WHAT THE TASK ASKS: Everything in the listing below should be repeated verbatim, apart from the pictures.

RECORDED INFORMATION:
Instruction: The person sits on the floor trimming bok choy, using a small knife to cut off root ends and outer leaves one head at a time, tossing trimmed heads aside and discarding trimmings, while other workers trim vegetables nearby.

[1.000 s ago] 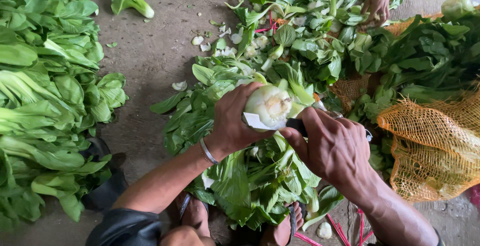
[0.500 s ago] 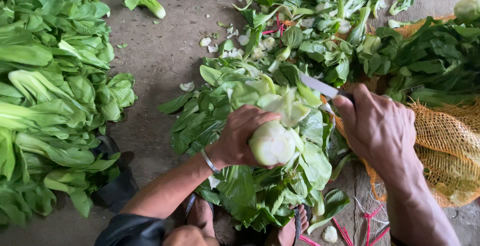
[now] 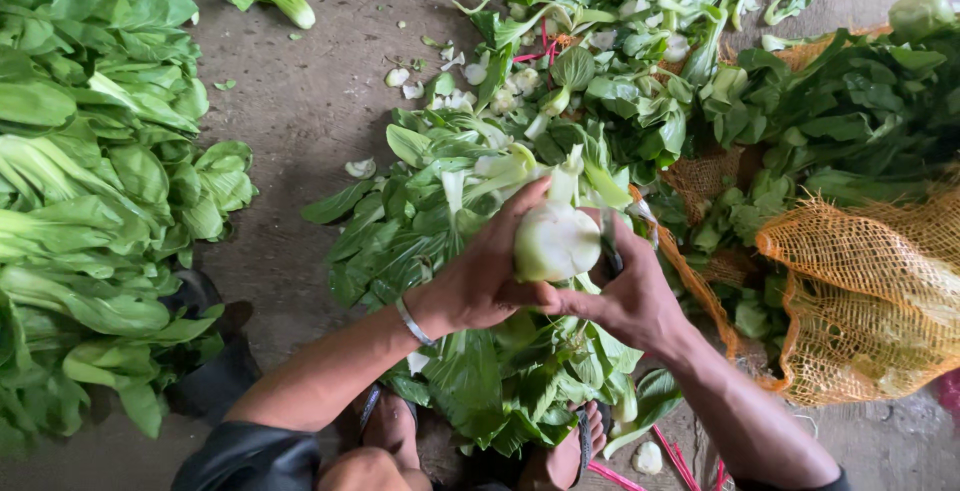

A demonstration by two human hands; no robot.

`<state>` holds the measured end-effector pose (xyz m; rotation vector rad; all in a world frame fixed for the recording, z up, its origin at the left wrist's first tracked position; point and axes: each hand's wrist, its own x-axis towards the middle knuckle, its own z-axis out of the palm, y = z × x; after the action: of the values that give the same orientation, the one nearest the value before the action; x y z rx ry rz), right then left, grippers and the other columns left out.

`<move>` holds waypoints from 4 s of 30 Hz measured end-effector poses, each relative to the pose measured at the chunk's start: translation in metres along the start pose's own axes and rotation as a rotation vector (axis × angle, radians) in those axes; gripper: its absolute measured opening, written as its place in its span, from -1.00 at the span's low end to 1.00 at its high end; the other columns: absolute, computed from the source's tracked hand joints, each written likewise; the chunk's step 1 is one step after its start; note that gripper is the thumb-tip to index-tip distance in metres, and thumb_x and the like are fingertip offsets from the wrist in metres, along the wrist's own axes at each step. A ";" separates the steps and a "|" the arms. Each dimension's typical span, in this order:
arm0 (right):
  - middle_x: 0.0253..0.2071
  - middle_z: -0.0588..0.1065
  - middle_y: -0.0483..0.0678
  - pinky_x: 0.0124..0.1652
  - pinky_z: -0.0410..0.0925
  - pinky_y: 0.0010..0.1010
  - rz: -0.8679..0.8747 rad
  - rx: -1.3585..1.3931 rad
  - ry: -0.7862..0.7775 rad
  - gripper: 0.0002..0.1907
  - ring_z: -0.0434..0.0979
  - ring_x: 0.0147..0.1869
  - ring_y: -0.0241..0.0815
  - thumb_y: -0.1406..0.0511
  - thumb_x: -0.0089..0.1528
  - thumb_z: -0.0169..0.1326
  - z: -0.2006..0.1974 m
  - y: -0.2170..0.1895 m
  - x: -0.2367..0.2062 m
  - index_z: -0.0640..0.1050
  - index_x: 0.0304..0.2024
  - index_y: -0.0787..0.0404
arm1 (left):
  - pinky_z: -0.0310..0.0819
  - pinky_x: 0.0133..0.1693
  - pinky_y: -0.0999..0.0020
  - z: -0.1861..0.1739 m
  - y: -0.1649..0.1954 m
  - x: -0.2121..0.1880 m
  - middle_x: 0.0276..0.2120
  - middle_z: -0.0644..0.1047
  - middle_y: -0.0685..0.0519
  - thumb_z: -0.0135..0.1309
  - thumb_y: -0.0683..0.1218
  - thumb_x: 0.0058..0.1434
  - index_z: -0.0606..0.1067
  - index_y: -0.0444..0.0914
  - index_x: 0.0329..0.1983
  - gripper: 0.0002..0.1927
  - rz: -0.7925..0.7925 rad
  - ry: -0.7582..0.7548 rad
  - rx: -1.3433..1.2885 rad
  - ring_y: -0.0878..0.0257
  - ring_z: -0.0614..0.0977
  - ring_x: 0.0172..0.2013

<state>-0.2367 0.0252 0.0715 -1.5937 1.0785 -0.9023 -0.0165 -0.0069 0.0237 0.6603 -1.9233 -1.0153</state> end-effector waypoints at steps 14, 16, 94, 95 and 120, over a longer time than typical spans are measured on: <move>0.01 0.62 -0.01 0.09 0.48 -0.30 0.229 0.263 -0.073 -0.15 0.61 0.04 -0.21 0.31 -0.10 0.52 -0.055 0.026 -0.020 0.46 0.20 0.36 | 0.47 -0.30 0.32 -0.043 -0.006 0.052 -0.27 0.63 -0.09 -0.13 0.41 0.41 0.59 -0.20 0.22 -0.30 -0.218 -0.312 -0.276 0.13 0.57 -0.33; 0.04 0.59 0.00 0.12 0.44 -0.31 0.191 0.415 -0.060 -0.11 0.59 0.08 -0.21 0.32 -0.11 0.54 -0.060 0.037 -0.022 0.45 0.23 0.37 | 0.46 -0.20 0.28 -0.042 -0.017 0.053 -0.26 0.63 -0.09 -0.08 0.37 0.44 0.62 -0.23 0.17 -0.35 -0.244 -0.267 -0.275 0.09 0.55 -0.28; -0.43 0.43 -0.10 -0.46 0.28 -0.22 -0.375 -1.174 0.211 -0.58 0.42 -0.46 -0.11 -0.06 0.30 -0.05 -0.011 -0.050 -0.006 0.55 -0.30 0.10 | 0.54 -0.07 0.42 -0.038 -0.001 0.028 -0.15 0.49 0.09 0.45 0.03 -0.18 0.31 -0.25 0.01 -0.25 -0.246 -0.369 -0.389 0.30 0.56 -0.16; -0.44 0.44 -0.09 -0.48 0.27 -0.22 -0.374 -1.173 0.225 -0.59 0.41 -0.49 -0.13 -0.05 0.29 -0.05 -0.014 -0.048 -0.002 0.55 -0.33 0.09 | 0.58 -0.11 0.42 -0.035 -0.001 0.025 -0.17 0.51 0.09 0.42 0.03 -0.20 0.30 -0.24 0.00 -0.25 -0.322 -0.381 -0.463 0.31 0.58 -0.19; -0.43 0.29 -0.13 -0.39 0.15 -0.44 0.530 0.201 0.539 -0.39 0.22 -0.42 -0.27 -0.07 0.53 -0.35 -0.100 0.142 -0.010 0.48 0.07 0.28 | 0.38 -0.20 0.35 -0.199 -0.046 0.052 -0.23 0.47 0.10 0.07 0.12 0.25 0.39 -0.23 0.15 -0.50 -0.595 0.656 -0.615 0.29 0.49 -0.25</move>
<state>-0.3631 -0.0154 -0.0414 -0.8391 1.6267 -1.0497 0.1311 -0.1498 0.0706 1.0521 -0.7868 -1.4343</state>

RESPONSE TO THE TASK:
Instruction: The person sits on the floor trimming bok choy, using a small knife to cut off root ends and outer leaves one head at a time, tossing trimmed heads aside and discarding trimmings, while other workers trim vegetables nearby.

[1.000 s ago] 
[0.500 s ago] 
[now] 

A demonstration by two human hands; no robot.

`<state>` holds the measured end-effector pose (xyz m; rotation vector rad; all in a world frame fixed for the recording, z up, its origin at the left wrist's first tracked position; point and axes: each hand's wrist, its own x-axis towards the middle knuckle, its own z-axis out of the palm, y = z × x; after the action: of the values that give the same orientation, the one nearest the value before the action; x y z rx ry rz), right then left, grippers and the other columns left out.

`<move>` holds waypoints from 4 s of 30 Hz measured end-effector poses, each relative to the pose measured at the chunk's start: translation in metres along the start pose's own axes and rotation as a rotation vector (axis × angle, radians) in those axes; gripper: its absolute measured opening, written as its place in its span, from -1.00 at the span's low end to 1.00 at its high end; the other columns: absolute, computed from the source's tracked hand joints, each written likewise; the chunk's step 1 is one step after its start; note that gripper is the thumb-tip to index-tip distance in metres, and thumb_x and the like are fingertip offsets from the wrist in metres, along the wrist's own axes at each step. A ";" separates the steps and a "|" the arms. Each dimension's typical span, in this order:
arm0 (right):
  - middle_x: 0.0253..0.2071
  - middle_z: -0.0588..0.1065
  - middle_y: -0.0483..0.0678
  - pinky_x: 0.0124..0.1652
  - pinky_z: -0.0410..0.0925
  - pinky_y: 0.0010..0.1010
  - rz: -0.8679..0.8747 rad
  - rx: -1.3585..1.3931 rad
  - ry: -0.7862..0.7775 rad
  - gripper: 0.0002..0.1907
  - ring_z: -0.0434..0.0979
  - ring_x: 0.0147..0.1869
  - ring_y: -0.0241..0.0815
  - thumb_y: -0.1406..0.0511
  - thumb_x: -0.0089..0.1528
  - thumb_z: -0.0169..0.1326
  - z: -0.2006..0.1974 m
  - y: -0.2170..0.1895 m
  - x: -0.2367..0.2062 m
  - index_z: -0.0640..0.1050
  - index_x: 0.0304..0.2024
  - index_y: -0.0787..0.0404
arm1 (left):
  - pinky_z: -0.0310..0.0819
  - pinky_x: 0.0133..0.1693
  - pinky_y: -0.0999..0.0020
  - z: -0.1861..0.1739 m
  - y: -0.1649..0.1954 m
  - x: -0.2121..0.1880 m
  - middle_x: 0.0276..0.2120
  - middle_z: -0.0644..0.1047
  - middle_y: -0.0685..0.0519
  - thumb_z: -0.0135..0.1309
  - thumb_y: -0.0683..0.1218
  - thumb_x: 0.0058..0.1434
  - index_z: -0.0606..0.1067
  - index_y: -0.0444..0.0914
  - index_x: 0.0329..0.1983
  - gripper: 0.0002..0.1927
  - rz: -0.7925..0.7925 rad
  - ry: -0.7582..0.7548 rad
  - rx: -1.3433..1.2885 rad
  - ring_y: -0.0878..0.0257
  - ring_z: -0.0614..0.0977
  - ring_x: 0.0172..0.2013

<state>-0.2367 0.0252 0.0715 -1.5937 1.0785 -0.9023 -0.0165 -0.0069 0.0237 0.6603 -1.9233 -1.0153</state> end-effector waypoints at steps 14, 16, 94, 95 and 120, over a longer time than typical spans are measured on: <move>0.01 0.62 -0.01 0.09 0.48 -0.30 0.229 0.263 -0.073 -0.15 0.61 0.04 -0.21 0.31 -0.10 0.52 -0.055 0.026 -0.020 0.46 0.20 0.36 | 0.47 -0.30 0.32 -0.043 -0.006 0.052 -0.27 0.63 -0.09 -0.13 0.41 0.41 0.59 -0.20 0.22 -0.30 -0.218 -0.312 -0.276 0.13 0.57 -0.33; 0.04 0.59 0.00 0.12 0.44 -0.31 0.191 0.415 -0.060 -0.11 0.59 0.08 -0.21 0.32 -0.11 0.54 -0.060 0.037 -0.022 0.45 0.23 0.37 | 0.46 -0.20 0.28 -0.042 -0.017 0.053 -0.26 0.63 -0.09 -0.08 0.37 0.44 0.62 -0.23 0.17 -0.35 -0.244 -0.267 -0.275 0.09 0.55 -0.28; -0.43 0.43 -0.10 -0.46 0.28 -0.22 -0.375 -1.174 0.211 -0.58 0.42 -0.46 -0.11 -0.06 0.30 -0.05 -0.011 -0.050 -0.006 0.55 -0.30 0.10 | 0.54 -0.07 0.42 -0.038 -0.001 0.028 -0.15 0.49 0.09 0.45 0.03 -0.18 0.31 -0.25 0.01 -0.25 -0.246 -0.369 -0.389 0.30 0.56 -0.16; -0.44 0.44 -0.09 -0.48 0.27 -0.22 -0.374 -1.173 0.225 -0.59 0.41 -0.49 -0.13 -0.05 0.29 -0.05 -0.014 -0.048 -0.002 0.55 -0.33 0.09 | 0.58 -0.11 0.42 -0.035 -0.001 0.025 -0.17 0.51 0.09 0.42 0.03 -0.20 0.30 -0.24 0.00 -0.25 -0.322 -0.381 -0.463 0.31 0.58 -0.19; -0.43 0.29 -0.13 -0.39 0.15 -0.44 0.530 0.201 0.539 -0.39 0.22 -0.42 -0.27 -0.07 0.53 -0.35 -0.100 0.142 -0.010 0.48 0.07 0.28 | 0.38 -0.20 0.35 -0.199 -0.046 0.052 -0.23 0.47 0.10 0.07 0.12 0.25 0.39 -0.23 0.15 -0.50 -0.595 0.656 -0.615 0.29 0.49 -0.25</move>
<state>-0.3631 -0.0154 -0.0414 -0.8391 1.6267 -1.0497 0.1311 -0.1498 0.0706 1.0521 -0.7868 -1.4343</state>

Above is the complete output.